Die Wahrheit
Ines lehnte sich entspannt zurück und betrachtete die Gesichter ihrer Gegenüber. Von purem Entsetzen über gespielte Teilnahmslosigkeit bis zu dezenter Neugier konnte sie die gesamte Palette an Emotionen ablesen. Es arbeitete in ihnen, in jedem von ihnen anders. Sie nahm das Glas, erhob es, als wolle sie einen Trinkspruch aussprechen, und lehrte es in einem Zug. Immer noch herrschte nach ihren Worten eine gespenstische Stille im Raum. Als erste fand eine ältere Dame die Sprache wieder.
"Wie kannst Du so was nur....", zischte sie fast unhörbar, wie eine Schlange, erhob sich und verließ den Raum, ohne sich noch einmal umzusehen.
Ines lächelte nur still.
"Was hast Du Dir dabei gedacht?", eruptiv, wie ein Vulkan, schleuderte eine zweite Frau die Sätze in den Raum.
"Habe ich so versagt?", sie warf die Worte wie Giftpfeile auf Ines, ehe sie aufstand und in Richtung Ausgang ging.

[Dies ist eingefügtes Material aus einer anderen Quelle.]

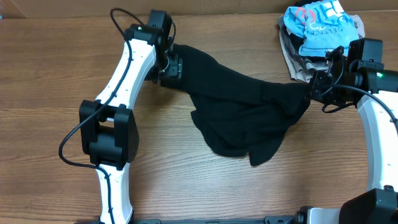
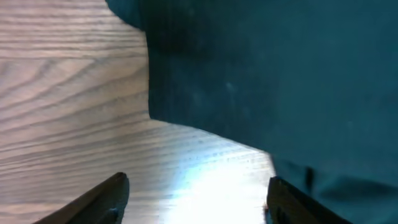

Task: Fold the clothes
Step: 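Lift the shirt with both grippers and stretch it apart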

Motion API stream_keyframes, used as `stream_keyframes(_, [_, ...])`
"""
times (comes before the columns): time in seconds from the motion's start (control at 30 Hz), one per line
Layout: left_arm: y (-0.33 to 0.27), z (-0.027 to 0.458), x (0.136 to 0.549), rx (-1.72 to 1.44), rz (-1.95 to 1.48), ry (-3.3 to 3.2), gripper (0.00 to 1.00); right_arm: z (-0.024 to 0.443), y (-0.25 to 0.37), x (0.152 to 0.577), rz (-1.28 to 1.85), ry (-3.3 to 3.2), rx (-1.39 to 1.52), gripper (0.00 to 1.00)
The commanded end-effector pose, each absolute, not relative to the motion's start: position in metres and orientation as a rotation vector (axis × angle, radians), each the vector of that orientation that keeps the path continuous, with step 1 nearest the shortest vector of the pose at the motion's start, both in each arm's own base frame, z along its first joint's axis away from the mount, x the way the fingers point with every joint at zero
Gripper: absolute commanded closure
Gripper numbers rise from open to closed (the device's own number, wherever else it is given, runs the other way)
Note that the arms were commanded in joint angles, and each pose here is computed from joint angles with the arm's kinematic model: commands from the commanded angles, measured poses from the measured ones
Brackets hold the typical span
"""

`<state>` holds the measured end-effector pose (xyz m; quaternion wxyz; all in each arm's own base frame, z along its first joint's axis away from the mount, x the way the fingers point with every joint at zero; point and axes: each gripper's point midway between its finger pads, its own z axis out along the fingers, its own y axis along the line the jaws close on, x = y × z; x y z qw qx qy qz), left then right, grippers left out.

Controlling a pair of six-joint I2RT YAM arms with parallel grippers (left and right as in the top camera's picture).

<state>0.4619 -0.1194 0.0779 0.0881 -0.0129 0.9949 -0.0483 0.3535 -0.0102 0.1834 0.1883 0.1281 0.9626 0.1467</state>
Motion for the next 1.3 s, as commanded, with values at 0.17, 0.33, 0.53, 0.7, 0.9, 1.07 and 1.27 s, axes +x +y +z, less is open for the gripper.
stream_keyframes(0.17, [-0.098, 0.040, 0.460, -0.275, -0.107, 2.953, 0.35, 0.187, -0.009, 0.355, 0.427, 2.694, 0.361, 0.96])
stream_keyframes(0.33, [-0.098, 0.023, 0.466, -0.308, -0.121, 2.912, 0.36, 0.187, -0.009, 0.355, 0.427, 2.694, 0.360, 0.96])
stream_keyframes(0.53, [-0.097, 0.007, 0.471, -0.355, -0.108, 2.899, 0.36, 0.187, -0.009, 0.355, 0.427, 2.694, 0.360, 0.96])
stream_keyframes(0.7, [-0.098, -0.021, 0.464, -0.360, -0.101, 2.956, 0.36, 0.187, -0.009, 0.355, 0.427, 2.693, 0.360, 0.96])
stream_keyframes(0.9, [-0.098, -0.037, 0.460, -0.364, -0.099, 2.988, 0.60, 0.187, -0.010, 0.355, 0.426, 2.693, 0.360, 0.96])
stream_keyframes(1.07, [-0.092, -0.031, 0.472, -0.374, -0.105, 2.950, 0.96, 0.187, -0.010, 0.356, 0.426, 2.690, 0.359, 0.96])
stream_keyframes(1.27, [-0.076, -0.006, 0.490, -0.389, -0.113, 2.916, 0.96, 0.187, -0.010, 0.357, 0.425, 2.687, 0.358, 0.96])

An der Tür drehte sie sich noch einmal um, richtete sich zur vollen Größe von 158 cm auf und blickte Ines triumphierend an.
"Für mich bist Du gestorben!", waren ihre letzten Worte, böse und voller Hass heraus gestoßen.
Stille herrschte im Raum, kaum waren die Atemzüge der Anwesenden zu hören.
Ines blickte voll innerer Gelassenheit in die Gesichter der Anderen. Mit sich im Reinen, nach einer langen, schmerzhaften und manchmal irritierenden Reise zu den Wurzeln ihres eigenen Ich-s, genoss sie diesen Nachmittag, an dem sie den letzten Schritt aus dieser, ihrer Lebenslüge ging. Hier und heute würde sie diesen Kokon, diese lähmende Hülle abstreifen, die zwischen ihrer Seele, ihren wirklichen Bedürfnissen und dieser Farce, diesem verlogenen Leben steckte, das sie bisher führte. Viel zu lange schon hatte sie gezögert und gezaudert, hatte sich getraut und war wieder zurück gewichen, hatte Anlauf genommen und vor dem Sprung gekniffen.
"Enterbt", sagte ein älteres Paar zeitgleich mit gefährlich ruhiger Stimme.
Ines lächelte sie gelassen an. Das war der Preis, den sie zahlen musste und sie zahlte ihn gern. Dafür bekam sie etwas, was mit Geld nicht zu bezahlen war, ihre Freiheit und innere Ruhe.
"Wer bist Du, eine Nutte, eine Hure, ein verdammtes Stück Scheiße", der Mann ihr gegenüber redete sich in Rage, "Moral gilt Dir wohl nichts mehr", bei diesen Worten klatschte seine Hand mit Schwung auf ihre linke Wange, " pfeifst wohl auf alle Regeln", jetzt bekam die rechte Wange einen Schlag ab, " machst wohl für Jeden die Beine breit, du ehrloses Stück Scheiße", er spuckte vor ihr auf den Boden und verließ wutschnaubend das Zimmer.
Nur noch eine Person war jetzt mit Ines im Raum. Eine Frau, Mitte 40, rehbraune Augen, schlanke Figur, in einem eleganten Kostüm. Sie hatte die Reaktionen der anderer Personen bisher regungslos beobachtet, ohne ein Wort zu sagen.
Ines blickte ihr nun direkt in die Augen, war diese Frau doch die einzige, deren Reaktion sie nicht vorher sagen konnte.
Lange sahen sich die beiden Frauen an, ohne die Blicke voneinander zu lassen.
"Willkommen im Club", brach die Mittvierzigerin schließlich mit glockenheller Stimme das Schweigen.
Ines blickte verdutzt.
"Wie, Du auch?", brachte sie nach einer gefühlten Ewigkeit heraus.
"Schwestern müssen doch zusammenhalten. Und mal ehrlich, warum sollen wir uns nur mit einem Mann vergnügen, wenn mehrere das Leben viel schöner machen? Ralph und ich leben schon seit Jahren polyamor." Bei diesen Worten hatte die Mittvierzigerin zwei Gläser mit Champagner nachgefüllt und hielt Ines eines hin.
"Auf das Leben, die Männer und die Freiheit", sagten beide zugleich und brachen in lautes Gelächter aus.